If it's the license of the code, then it's not GPL compatible and hence
Firefox can't use it, since they tri-license GPL, LGPL and MPL.

------
veosotano
Hi there! My name is Miro Keller, and I'm the founder of AXR, so I'll probably
be the best person to answer any questions you guys may have. So feel free to
ask me anything about this project :)

I'll try to answer all questions posed here, step by step:

@shimonamit: The code is not the only part that's important here, it's just
one piece of the puzzle. So how would you go about to determine what part of
the code to show, and at the same time try to convey the general idea to the
visitors, without overwhelming them with too much information at once?

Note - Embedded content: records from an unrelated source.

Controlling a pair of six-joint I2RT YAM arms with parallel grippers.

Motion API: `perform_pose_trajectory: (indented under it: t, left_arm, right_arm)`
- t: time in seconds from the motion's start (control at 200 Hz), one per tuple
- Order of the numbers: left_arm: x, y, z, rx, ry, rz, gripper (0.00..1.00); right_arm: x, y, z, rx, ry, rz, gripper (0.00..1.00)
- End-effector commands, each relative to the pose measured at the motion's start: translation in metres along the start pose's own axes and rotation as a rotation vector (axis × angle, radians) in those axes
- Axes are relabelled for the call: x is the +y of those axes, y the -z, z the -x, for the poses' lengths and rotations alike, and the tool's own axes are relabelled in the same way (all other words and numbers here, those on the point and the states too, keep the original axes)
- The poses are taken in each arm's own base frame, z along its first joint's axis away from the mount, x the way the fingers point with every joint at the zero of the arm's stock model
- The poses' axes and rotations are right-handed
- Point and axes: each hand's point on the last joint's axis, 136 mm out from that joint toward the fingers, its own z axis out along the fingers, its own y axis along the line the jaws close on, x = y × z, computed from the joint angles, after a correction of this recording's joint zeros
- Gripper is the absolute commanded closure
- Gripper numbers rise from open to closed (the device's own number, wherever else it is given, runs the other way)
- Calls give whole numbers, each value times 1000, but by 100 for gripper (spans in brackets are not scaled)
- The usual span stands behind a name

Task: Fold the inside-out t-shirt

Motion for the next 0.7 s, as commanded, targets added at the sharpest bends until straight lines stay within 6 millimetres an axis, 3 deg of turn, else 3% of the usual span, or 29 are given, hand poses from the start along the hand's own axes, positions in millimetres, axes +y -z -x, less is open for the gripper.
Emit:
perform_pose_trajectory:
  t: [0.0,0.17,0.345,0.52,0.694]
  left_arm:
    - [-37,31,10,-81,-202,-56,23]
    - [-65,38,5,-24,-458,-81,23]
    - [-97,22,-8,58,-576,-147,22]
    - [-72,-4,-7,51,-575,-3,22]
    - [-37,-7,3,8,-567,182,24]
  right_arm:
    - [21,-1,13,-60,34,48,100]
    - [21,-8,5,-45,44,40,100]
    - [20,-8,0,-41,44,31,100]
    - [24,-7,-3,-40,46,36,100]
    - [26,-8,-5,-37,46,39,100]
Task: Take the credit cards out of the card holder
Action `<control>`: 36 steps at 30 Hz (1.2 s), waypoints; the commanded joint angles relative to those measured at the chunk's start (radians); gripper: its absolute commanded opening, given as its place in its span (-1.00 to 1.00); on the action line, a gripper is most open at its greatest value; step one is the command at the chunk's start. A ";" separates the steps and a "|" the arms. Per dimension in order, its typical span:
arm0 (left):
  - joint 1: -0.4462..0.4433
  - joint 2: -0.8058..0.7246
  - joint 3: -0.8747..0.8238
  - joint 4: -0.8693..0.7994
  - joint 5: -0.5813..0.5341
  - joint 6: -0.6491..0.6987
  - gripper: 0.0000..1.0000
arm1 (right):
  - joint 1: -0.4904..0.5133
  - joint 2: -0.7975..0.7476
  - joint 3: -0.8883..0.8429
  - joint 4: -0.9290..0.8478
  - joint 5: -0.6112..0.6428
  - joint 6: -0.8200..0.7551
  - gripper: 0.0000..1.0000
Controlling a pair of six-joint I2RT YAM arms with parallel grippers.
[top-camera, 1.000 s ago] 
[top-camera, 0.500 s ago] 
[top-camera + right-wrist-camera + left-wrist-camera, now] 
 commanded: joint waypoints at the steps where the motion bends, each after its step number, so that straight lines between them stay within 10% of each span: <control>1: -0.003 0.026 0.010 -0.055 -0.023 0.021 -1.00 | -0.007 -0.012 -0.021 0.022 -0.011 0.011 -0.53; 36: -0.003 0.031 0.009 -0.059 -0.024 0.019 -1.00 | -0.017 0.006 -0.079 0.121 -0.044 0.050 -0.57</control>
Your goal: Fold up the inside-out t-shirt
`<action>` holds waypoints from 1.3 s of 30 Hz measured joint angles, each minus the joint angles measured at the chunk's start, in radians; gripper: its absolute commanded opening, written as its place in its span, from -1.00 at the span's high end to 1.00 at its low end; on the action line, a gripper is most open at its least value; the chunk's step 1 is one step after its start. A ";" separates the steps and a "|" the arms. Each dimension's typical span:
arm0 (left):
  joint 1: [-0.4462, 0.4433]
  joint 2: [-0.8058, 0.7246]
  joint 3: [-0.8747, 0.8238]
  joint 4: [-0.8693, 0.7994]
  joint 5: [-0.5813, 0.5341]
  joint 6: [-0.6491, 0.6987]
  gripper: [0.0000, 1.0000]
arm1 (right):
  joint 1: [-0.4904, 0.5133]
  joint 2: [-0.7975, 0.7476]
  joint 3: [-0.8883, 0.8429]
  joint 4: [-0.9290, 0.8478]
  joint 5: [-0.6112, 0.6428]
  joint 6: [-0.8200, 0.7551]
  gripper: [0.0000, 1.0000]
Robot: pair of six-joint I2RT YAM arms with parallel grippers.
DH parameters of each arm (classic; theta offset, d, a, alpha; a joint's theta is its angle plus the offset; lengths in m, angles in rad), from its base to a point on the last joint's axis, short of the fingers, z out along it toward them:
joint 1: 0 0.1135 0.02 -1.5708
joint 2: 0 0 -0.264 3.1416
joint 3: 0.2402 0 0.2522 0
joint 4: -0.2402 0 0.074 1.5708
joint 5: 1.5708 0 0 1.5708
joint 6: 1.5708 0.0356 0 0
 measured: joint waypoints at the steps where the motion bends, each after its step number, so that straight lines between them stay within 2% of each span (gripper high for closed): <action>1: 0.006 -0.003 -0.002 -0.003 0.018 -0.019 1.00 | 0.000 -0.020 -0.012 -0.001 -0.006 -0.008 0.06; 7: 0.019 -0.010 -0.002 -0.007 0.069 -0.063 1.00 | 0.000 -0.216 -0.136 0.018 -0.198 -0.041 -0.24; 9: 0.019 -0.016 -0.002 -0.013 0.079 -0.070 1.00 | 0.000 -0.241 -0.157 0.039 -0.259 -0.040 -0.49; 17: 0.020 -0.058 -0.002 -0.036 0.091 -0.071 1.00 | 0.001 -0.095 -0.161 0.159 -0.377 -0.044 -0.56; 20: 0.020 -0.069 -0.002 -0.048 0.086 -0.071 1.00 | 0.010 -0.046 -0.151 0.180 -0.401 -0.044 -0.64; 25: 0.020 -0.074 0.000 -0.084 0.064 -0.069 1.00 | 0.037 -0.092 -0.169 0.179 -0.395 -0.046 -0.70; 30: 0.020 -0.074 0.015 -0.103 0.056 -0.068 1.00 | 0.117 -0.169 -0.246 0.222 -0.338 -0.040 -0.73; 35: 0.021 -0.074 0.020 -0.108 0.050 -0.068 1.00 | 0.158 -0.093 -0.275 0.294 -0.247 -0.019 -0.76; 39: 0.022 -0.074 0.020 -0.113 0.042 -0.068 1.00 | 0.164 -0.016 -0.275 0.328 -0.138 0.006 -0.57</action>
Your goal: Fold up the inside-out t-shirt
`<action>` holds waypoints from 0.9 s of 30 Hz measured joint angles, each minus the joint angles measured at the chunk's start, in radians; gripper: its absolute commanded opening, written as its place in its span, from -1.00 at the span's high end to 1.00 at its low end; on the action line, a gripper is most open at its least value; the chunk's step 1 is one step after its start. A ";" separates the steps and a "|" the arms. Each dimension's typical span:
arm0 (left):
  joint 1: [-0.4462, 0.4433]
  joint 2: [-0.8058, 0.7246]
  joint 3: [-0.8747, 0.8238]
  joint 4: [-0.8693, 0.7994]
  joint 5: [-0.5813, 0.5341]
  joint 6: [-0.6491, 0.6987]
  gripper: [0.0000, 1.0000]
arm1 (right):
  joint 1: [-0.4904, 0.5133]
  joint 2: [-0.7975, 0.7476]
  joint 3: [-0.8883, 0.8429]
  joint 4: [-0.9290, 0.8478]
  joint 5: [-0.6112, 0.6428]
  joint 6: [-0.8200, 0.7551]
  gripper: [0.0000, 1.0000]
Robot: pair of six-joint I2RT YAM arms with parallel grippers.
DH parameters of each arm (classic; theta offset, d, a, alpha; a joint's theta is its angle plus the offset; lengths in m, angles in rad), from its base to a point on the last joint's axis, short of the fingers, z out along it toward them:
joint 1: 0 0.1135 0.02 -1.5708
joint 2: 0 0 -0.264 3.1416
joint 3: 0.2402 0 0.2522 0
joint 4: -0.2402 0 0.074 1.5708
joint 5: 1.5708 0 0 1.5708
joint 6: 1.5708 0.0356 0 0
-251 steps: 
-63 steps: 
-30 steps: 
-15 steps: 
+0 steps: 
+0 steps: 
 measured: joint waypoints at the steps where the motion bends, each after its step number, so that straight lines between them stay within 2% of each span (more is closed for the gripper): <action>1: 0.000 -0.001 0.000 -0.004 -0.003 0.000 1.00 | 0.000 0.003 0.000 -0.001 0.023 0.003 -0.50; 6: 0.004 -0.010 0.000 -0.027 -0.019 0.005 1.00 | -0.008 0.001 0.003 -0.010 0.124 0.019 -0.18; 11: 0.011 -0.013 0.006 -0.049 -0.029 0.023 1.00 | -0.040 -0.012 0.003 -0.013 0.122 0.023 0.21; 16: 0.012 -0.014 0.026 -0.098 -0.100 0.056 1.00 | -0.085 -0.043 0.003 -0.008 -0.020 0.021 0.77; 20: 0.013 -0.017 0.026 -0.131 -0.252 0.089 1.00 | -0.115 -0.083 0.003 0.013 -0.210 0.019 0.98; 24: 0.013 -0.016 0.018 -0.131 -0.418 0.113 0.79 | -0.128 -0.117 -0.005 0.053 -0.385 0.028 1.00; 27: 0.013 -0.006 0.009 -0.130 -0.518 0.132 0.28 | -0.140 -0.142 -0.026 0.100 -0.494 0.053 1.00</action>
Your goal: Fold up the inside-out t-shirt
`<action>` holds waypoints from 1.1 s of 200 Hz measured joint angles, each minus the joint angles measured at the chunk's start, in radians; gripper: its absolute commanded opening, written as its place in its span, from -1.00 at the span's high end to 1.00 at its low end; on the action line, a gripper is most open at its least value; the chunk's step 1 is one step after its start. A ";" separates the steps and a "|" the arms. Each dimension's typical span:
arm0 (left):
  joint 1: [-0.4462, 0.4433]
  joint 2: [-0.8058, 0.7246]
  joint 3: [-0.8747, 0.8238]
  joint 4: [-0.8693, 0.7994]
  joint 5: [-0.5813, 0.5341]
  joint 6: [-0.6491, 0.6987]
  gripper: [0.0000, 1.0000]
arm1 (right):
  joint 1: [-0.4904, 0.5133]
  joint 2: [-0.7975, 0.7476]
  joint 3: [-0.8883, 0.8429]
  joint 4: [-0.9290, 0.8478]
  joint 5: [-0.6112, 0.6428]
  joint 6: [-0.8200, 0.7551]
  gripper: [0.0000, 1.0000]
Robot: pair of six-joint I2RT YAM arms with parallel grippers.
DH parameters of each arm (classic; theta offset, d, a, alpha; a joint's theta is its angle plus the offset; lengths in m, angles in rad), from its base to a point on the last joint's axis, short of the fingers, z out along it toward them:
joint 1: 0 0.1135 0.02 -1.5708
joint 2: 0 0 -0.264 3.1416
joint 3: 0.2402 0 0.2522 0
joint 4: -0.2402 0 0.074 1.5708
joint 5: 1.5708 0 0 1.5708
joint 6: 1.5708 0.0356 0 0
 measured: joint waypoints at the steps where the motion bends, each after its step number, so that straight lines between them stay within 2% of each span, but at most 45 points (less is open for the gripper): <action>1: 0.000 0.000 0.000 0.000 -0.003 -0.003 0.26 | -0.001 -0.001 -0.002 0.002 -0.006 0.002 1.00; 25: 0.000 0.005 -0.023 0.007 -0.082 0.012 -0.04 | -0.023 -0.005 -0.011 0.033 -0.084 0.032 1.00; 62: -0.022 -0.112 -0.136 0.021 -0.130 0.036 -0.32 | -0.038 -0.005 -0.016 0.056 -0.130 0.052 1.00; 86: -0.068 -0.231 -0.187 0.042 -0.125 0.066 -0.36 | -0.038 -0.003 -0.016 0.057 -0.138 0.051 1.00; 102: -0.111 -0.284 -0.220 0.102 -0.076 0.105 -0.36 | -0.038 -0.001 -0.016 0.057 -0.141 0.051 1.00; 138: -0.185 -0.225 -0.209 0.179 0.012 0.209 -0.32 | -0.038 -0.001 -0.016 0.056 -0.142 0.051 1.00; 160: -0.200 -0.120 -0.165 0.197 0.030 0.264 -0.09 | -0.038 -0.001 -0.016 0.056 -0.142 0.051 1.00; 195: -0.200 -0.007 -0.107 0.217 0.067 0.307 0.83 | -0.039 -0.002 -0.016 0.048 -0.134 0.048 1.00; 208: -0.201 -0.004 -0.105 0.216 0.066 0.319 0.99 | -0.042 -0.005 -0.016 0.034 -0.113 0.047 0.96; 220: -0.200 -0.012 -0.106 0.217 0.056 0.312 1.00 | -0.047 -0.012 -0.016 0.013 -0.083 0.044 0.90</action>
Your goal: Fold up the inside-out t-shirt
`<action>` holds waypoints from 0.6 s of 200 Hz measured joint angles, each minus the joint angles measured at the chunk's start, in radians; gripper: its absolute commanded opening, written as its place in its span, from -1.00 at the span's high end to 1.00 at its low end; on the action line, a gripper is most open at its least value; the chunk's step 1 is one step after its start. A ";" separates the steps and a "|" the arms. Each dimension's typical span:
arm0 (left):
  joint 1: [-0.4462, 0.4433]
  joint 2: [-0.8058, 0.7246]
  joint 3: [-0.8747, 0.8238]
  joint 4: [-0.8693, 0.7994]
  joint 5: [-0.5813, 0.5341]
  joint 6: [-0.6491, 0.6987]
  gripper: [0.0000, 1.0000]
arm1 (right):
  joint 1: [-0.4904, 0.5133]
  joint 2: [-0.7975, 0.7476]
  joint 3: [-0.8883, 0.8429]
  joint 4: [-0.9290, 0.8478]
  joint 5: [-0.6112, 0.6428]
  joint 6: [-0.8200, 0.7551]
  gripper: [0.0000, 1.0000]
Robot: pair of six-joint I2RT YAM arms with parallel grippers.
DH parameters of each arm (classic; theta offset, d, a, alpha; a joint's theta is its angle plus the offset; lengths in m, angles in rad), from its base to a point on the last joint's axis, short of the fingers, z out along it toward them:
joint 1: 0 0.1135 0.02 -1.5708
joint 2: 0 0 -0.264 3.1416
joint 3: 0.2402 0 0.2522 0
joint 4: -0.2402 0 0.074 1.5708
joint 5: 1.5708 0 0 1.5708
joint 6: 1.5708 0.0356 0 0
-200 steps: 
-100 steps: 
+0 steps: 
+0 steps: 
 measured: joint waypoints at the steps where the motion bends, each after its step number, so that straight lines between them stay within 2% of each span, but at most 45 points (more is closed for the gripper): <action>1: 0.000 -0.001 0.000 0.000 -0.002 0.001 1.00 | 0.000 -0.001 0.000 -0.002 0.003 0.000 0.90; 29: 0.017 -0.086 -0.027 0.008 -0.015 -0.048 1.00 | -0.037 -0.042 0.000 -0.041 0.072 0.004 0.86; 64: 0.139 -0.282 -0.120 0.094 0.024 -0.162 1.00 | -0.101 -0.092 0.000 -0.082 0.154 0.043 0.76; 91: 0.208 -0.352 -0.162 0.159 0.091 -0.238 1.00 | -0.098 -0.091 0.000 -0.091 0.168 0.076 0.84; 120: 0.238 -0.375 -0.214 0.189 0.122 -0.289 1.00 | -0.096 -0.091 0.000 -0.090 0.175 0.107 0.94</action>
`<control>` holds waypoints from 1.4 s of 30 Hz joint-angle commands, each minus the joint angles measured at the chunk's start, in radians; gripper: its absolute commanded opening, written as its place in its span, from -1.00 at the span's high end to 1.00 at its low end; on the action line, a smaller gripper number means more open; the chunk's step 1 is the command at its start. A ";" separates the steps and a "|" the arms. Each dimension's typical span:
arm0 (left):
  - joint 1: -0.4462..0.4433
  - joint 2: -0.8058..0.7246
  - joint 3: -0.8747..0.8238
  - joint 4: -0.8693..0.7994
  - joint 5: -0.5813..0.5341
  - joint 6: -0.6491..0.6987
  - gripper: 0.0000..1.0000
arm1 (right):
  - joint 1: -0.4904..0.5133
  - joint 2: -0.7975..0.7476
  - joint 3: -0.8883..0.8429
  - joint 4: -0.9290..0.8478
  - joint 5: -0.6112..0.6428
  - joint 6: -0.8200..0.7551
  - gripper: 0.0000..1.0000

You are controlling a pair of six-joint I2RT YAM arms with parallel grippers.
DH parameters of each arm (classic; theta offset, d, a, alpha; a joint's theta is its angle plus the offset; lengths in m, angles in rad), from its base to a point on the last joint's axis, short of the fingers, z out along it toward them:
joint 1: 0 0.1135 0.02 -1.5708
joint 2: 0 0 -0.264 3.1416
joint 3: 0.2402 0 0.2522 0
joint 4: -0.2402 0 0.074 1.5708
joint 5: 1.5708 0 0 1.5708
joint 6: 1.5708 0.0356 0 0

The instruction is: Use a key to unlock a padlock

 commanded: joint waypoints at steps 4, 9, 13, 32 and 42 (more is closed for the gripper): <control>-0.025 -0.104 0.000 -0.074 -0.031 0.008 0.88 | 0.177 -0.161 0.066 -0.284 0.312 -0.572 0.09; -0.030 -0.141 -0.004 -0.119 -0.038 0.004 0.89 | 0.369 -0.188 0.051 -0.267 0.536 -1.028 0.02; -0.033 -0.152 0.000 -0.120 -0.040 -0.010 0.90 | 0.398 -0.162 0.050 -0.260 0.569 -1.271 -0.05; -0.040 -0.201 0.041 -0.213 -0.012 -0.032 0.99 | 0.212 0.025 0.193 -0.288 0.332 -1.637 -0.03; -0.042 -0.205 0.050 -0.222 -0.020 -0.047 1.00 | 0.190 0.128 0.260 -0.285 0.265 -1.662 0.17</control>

If you click on the "enter the site" button you'll see the spec, where there's
plenty of code for you to read through :)

@ahrens: One of the most important points about the project it's that it would
be the _same_ library used by the browsers, they wouldn't reimplement it. And
to account for syntax variations in future versions, there is a versioning
system, where the author of the document declares which one it is targeting.
Thus, the rendering engine will know what the author actually wanted to say
and interpret it accordingly.

What other ways of sharing data do you mean? We are open to suggestions about
what technologies to use, we just want it to be great. Keep in mind that there
are a couple of requirements, all of which are achieved with XML, such as:

\- It needs a way to be semantic, so that common things on the internet must
be representable, such as products, events, flight reservations, etc. XML
solves this with namespaces. \- It needs to be able to provide a way to show
documents written in that language in current browsers using a plug-in. XML
solves that with XSLT (there will be a standard .xls file for easy backwards
compatibility). \- It should be able to be just uploaded on an FTP server by
the average author, just as HTML, without installing server-side software or
messing around with settings. \- It should be easy to write for authors.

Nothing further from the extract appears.